If I ruled the world

History is a tragic muse for rulers—we should teach more of it
August 21, 2013


Simon Schama: "when you’re a historian, you really oughtn’t to be knocking on the doors of power; your job is to keep the powerful awake at night." (© Richard Saker/ Rex Features)




I am not the stuff of which rule is made. The nearest I ever got to supreme power was when I was Vice President of the American branch of Pen, the writers’ organisation, and I was asked whether I’d think about becoming President. The truth is that President Schama didn’t strike me as anything to be taken seriously.

There is a sense in which, when you’re a historian, you really oughtn’t to be knocking on the doors of power; your job is to keep the powerful awake at night, to turn them into insomniacs. Recently, I’ve been doing a lot of Jewish history and traditionally there has been a fierce debate about what “power” can mean in the Jewish tradition. Moses, for example, is not a ruler; he’s not a king. As soon as kings do show up there are problems with them—David, Solomon and Saul. The debate becomes really fierce at the time of the Hasmonean dynasty. There was a rebellion against the Greeks in the middle of the 2nd century BC and it set up an autonomous Jewish kingdom, which immediately went “conqueror” and started to expand the territories. All the Pharisees would say, “this kingship has only ended up making us like the Greeks.” There’s something ill-fitting about the Jewish tradition and acts of power, so it’s difficult for me to think in ruling terms.

Having said that, there are certain things that I would instantly, dictatorially apply. I would love it to be the case that when you speak too loudly on a mobile phone a small but painful electric charge goes straight into you, to make you stop. I hate people shouting on trains: “Are you there? Oh good, I’m here. When will you be here? I’m here but I’m going to be there.” It’s unbearable.

There are also certain words I’d like to ban—I’m like the George Carlin School of Grumpy Word Abolition. I’d abolish “whatever” and “dude,” and I’m not crazy about “cool” because we used to say that when we were about 15 years old and I slightly resent it coming back. As George Carlin said, I hate people “relating” to each other unless they are actually related. And I would make it completely illegal for flight attendants to presume to tell people how to fasten a seatbelt. Is there anybody in the entire world who doesn’t know how to fasten a seatbelt? It’s so insulting.



I’d love to make it compulsory for people to study history until they’re 16. I would set a minimum of two hours a week, instead of one. I don’t think you can raise questions or tell stories adequately in the pathetic hour of history that kids get at school. The less time they have, the more the lesson will simply become a list of things to learn, and of course they get bored. It was GM Trevelyan who said that “the poetry of history” is that it is about people who in many ways are just like us, but also couldn’t be more different. That’s naturally strange in a bewitching way for the young.
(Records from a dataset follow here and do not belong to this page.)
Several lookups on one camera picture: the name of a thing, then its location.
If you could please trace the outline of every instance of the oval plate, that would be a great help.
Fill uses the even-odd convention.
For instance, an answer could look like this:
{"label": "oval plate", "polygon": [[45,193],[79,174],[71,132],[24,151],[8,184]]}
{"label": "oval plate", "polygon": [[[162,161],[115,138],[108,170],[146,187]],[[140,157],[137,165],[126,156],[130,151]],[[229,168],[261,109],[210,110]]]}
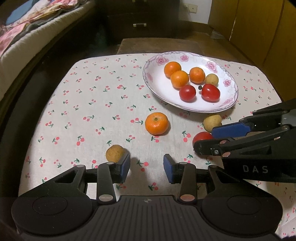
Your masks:
{"label": "oval plate", "polygon": [[[219,78],[217,88],[220,90],[218,102],[207,102],[202,99],[198,86],[189,81],[188,84],[196,89],[196,100],[184,102],[179,96],[169,78],[163,72],[165,65],[170,61],[180,63],[182,70],[189,73],[193,67],[200,67],[205,75],[214,73]],[[163,101],[183,110],[199,113],[216,113],[232,107],[238,97],[237,84],[231,74],[222,66],[204,56],[188,52],[166,52],[157,54],[149,59],[143,68],[143,78],[148,88]]]}

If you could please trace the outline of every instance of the pink flower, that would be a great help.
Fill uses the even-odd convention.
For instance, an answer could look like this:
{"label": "pink flower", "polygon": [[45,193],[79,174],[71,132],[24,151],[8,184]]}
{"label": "pink flower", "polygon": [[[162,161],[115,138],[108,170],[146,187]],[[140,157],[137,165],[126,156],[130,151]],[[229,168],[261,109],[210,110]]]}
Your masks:
{"label": "pink flower", "polygon": [[233,98],[227,99],[226,101],[223,102],[221,106],[227,105],[233,101]]}
{"label": "pink flower", "polygon": [[218,73],[218,71],[216,70],[216,63],[215,62],[211,62],[211,61],[208,61],[207,64],[206,64],[206,67],[213,71],[214,73]]}
{"label": "pink flower", "polygon": [[164,65],[168,62],[168,59],[164,57],[157,57],[156,62],[158,65]]}
{"label": "pink flower", "polygon": [[182,62],[187,62],[188,59],[189,59],[189,57],[188,57],[186,54],[184,54],[184,55],[182,55],[182,56],[180,57],[180,60],[181,60]]}
{"label": "pink flower", "polygon": [[151,74],[150,74],[150,73],[147,73],[147,77],[148,77],[148,79],[149,79],[150,81],[152,81],[152,82],[153,82],[153,77],[151,76]]}
{"label": "pink flower", "polygon": [[228,86],[231,85],[231,80],[224,80],[223,84],[224,84],[225,87],[228,87]]}

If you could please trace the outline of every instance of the blue pillow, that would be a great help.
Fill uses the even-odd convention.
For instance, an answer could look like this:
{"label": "blue pillow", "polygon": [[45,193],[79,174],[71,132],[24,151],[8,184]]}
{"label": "blue pillow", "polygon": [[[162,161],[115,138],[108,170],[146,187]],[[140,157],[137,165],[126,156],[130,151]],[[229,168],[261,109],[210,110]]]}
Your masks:
{"label": "blue pillow", "polygon": [[6,20],[6,25],[12,24],[24,16],[39,0],[29,0],[14,10]]}

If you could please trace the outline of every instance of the plate rim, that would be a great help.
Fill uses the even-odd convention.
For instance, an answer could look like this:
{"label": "plate rim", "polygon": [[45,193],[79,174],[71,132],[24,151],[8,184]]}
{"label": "plate rim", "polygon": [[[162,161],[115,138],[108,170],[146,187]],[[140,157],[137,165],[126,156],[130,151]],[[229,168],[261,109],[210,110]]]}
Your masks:
{"label": "plate rim", "polygon": [[[191,109],[191,108],[187,108],[187,107],[184,107],[184,106],[181,106],[181,105],[178,105],[178,104],[175,104],[175,103],[172,103],[170,102],[169,100],[166,100],[165,98],[162,98],[160,97],[153,89],[151,89],[150,85],[149,85],[149,82],[147,80],[147,75],[146,75],[146,72],[145,70],[148,68],[148,66],[150,65],[150,63],[152,61],[154,61],[156,59],[157,56],[163,56],[163,55],[168,55],[168,54],[180,54],[180,53],[183,53],[183,54],[191,54],[193,56],[197,56],[197,57],[202,57],[208,61],[211,61],[211,62],[214,62],[216,65],[218,65],[222,71],[224,71],[228,77],[231,78],[231,80],[233,80],[234,82],[234,89],[235,89],[235,93],[234,93],[234,97],[233,97],[233,102],[230,103],[229,105],[227,105],[226,107],[224,108],[219,108],[219,109],[214,109],[214,110],[209,110],[209,111],[203,111],[203,110],[196,110],[196,109]],[[156,55],[154,55],[153,57],[151,57],[150,59],[148,59],[148,61],[146,61],[144,67],[143,67],[143,71],[142,71],[142,74],[143,74],[143,79],[144,79],[144,82],[146,84],[146,86],[152,91],[153,94],[155,94],[159,99],[167,102],[168,104],[170,105],[173,105],[177,108],[180,108],[182,110],[187,110],[187,111],[192,111],[192,112],[196,112],[196,113],[218,113],[218,112],[222,112],[222,111],[225,111],[227,109],[230,109],[232,106],[235,105],[236,101],[237,101],[237,98],[238,98],[238,87],[237,87],[237,83],[235,81],[235,79],[233,78],[233,76],[227,71],[227,69],[225,69],[223,66],[219,65],[217,62],[213,61],[213,60],[210,60],[208,59],[208,57],[205,57],[203,55],[200,55],[200,54],[196,54],[196,53],[191,53],[191,52],[184,52],[184,51],[169,51],[169,52],[164,52],[164,53],[158,53]]]}

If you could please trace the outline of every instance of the mattress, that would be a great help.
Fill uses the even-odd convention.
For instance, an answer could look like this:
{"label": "mattress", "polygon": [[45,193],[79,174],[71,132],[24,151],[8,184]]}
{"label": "mattress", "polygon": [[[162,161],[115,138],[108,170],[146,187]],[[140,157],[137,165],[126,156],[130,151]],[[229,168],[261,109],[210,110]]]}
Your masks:
{"label": "mattress", "polygon": [[77,9],[66,12],[32,30],[10,46],[0,57],[0,100],[30,60],[55,36],[84,16],[94,6],[95,1],[90,0]]}
It’s important for children to learn history because if you don’t know where we’ve come from, you don’t have much of an anchorage for the present. For example, once upon a time, Britain was a compulsively, ferociously Christian country. We fought the Civil War over religion and our religious wars didn’t stop until the 18th century. Because of that, we should be in a position to understand when religion, for better or worse, becomes political, as it is in a large part of the world. If I ruled the world, I would make it impossible to make “sin” a crime. I would make it a matter of international human rights that nobody should ever be prosecuted, much less punished, for blasphemy. Jefferson argued for that in 1770 but it doesn’t seem to have come about. I’m not an atheist, but I do think that everybody should be allowed with absolute impunity to profess whatever religion they have, or none. If you feel that you’re getting instructions from your own particular monopoly of wisdom, your own particular deity, you feel entitled to do horrendous things to people who don’t happen to share that view. If you speak to people of my generation, historians in particular, I think the thing that took us all by surprise was the return of state religion. I spoke to Eric Hobsbawm about this before he died, and he said it had been an extraordinary surprise.

But I’m a perpetual vice president; I’m not good at grand policy decisions. My considered wisdom on monetary policy would fit on a postage stamp. The historian in me, the sceptic, the grandchild of Orwell, always hears the inflation of rhetoric in it. History is a tragic muse. One of its great founding moments is the Peloponnesian War and the whole majestic, terrifying drama of that builds up to the expedition against Syracuse that sees Athens sailing into massive hubris. That is good, honest, western history. It should never be self-congratulation; it should keep people awake at night.